I was on mtx in pill form and due to a misunderstanding reduced my dose. Quite quickly my condition deteriorated. So I wouldn't reduce it without medical advice. Also, did you know that mtx protects you against oa? I'm off it now and the result is very negative. I also found that the gut upset did improve with careful management. I would trade the odd dash to the loo for being able to dash!
I also had to go without (injections) when I returned to the UK after living abroad, a total of 3 months as my surgery initially wouldn't take responsibility for prescribing. After checking that they had signed up to "shared care" commitment they finally relented. It was like going back to square one with symptoms.
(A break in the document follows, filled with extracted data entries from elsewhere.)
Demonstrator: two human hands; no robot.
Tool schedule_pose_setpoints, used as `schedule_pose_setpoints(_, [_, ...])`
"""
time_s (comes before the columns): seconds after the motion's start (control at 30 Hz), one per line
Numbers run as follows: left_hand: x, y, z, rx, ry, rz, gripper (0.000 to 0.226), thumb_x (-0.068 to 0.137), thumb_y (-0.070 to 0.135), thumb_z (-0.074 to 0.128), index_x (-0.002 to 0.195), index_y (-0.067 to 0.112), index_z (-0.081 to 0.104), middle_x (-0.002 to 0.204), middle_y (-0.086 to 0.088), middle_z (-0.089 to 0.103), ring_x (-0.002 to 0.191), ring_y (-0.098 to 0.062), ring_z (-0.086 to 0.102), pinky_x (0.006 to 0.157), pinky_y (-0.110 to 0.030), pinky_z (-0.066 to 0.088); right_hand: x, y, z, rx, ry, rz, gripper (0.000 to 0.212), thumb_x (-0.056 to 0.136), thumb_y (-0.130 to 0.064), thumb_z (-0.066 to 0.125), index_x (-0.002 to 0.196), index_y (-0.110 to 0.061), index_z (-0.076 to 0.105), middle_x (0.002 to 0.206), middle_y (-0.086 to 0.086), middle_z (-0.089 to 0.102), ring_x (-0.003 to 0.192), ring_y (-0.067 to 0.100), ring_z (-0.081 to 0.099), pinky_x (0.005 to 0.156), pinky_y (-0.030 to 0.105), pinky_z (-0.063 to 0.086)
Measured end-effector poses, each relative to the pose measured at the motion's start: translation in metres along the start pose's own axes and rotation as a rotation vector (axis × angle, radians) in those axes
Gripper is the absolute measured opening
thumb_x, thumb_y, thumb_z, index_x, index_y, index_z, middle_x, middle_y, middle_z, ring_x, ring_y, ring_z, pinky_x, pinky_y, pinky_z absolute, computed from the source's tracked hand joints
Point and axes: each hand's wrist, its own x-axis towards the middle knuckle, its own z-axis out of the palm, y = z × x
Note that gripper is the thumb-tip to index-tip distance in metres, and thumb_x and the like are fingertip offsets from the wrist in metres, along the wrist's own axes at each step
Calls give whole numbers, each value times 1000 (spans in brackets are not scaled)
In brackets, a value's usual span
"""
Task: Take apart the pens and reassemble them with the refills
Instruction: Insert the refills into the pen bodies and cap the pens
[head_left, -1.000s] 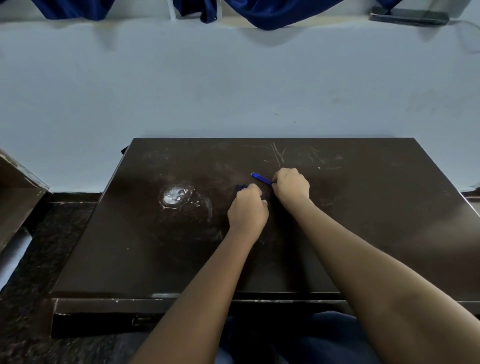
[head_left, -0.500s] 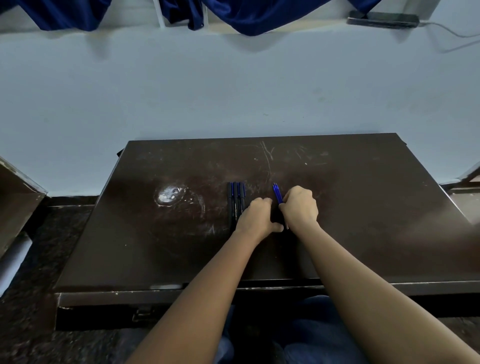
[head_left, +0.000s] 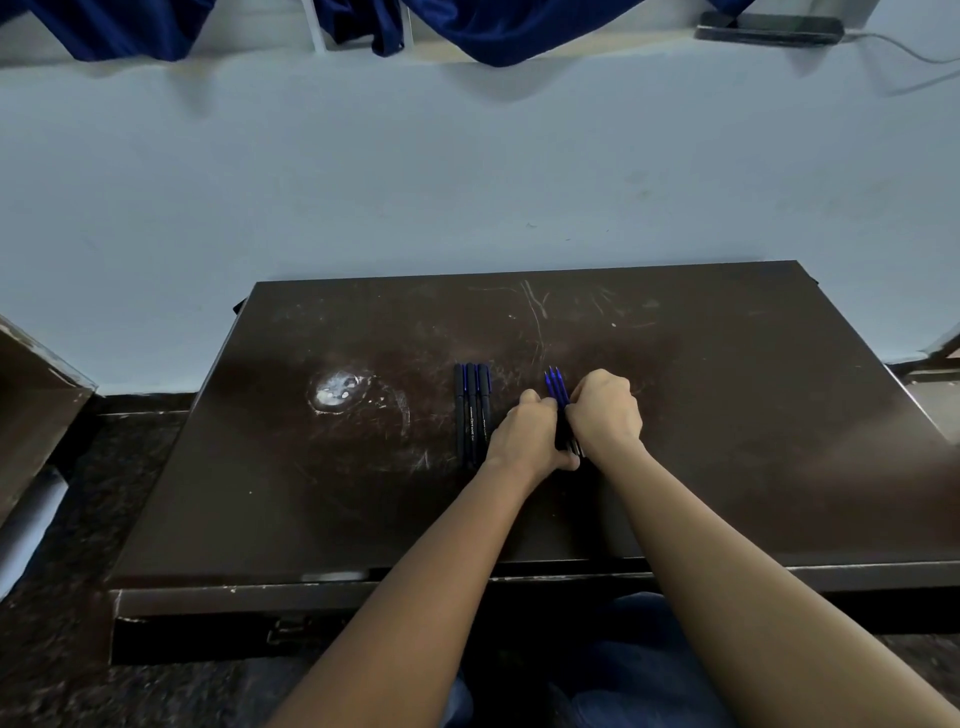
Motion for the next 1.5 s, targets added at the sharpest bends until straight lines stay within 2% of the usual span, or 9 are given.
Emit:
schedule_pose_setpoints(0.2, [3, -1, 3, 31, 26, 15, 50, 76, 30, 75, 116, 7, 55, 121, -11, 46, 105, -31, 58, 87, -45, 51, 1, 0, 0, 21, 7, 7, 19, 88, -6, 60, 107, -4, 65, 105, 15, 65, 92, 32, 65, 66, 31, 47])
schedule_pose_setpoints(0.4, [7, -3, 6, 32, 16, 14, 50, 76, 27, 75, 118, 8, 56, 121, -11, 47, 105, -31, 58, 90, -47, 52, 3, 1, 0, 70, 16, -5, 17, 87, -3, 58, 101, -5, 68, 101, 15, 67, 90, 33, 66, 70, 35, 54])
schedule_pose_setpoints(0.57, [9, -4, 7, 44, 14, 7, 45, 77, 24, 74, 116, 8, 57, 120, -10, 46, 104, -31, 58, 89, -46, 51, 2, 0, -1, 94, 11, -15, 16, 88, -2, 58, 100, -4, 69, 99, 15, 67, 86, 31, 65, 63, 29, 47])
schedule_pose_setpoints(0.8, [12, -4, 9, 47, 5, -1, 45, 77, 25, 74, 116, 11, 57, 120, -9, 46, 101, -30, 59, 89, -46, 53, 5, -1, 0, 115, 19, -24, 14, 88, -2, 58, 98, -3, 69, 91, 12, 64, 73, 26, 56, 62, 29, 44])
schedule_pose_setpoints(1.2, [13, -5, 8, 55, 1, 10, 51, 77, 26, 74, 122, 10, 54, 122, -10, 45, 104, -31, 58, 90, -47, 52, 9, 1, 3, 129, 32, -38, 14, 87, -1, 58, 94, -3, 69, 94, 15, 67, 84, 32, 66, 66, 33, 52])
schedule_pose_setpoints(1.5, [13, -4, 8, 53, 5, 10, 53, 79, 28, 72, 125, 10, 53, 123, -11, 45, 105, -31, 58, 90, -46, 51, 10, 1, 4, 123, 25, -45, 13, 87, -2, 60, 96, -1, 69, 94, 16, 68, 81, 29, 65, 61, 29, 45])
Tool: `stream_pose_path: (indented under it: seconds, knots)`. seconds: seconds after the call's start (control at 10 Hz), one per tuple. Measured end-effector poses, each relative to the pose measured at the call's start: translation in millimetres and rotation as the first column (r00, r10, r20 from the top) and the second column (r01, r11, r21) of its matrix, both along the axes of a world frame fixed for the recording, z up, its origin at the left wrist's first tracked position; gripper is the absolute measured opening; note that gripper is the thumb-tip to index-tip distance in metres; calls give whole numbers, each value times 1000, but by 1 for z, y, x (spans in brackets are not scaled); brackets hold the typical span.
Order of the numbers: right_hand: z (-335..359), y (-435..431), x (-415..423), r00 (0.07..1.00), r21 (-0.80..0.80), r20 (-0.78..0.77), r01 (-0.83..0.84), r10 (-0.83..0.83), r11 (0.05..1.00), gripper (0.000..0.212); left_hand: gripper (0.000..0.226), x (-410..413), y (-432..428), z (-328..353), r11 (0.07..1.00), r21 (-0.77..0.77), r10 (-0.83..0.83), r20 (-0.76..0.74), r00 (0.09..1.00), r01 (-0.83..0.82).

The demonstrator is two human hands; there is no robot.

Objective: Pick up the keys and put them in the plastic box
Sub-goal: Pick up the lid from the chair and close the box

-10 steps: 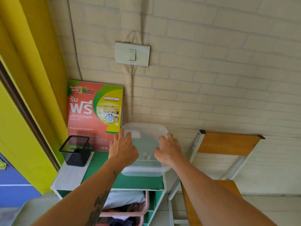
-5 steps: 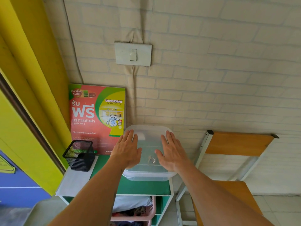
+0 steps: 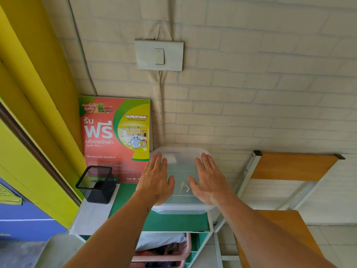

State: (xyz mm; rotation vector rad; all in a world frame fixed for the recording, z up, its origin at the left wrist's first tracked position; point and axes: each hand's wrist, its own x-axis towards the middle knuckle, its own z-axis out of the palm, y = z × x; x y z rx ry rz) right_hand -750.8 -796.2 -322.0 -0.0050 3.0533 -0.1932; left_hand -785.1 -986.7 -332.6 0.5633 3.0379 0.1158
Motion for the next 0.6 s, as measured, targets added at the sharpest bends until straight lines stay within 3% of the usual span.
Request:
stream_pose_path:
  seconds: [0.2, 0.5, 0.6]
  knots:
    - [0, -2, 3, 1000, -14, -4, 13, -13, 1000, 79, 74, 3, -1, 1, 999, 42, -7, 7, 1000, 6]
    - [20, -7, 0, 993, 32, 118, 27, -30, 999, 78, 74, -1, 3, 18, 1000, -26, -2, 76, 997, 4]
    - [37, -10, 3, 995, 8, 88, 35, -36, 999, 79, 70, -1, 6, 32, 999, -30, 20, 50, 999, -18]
HI I do miss an occasional week, usually when I am not feeling great, and coming down with a cold. 12.5 mg does seem like a small dose to inject once a fortnight. I am on 20mg
Thanks for all your responses everyone, helixhelix I do believe the mtx is there to help the embrel along and I, like you, seem sensitive to even the smallest of increased dose. I think missing an occasional week isn't going to cause too much of a problem because all the medication is on a even keel, but it might do more harm long term, ie doing fortnightly all the time...I will discuss with the nurse next time I go. Thanks again x
My understanding is that mtx is used with Enbrel to stop us rejecting the proteins in it. Mouse I think. Like an person whose had an organ transplant needs an immune suppressant to stop them rejecting their organ. I agree that you shouldn't miss any dose until you have spoken to your rheumy team. Your decision of course to omit a prescribed drug, it's your body, but you may do more harm than good. Also if you are in remission it is because you are taking these meds. If you stop or reduce your remission may end. I've tried to reduce drugs in the past to see if I truly need them. Always ended up very badly. I've learned my lesson and accept I will always need them. Hope it goes well for you for many years to come. Take care and happy Easter.
I was taking MTX 25mg orally once a week; after 10 years, decreased to 10mg weekly. Just stopped taking it last week. I didn't notice any side effects except my white blood count has been very low. Good luck to you finding the right dose.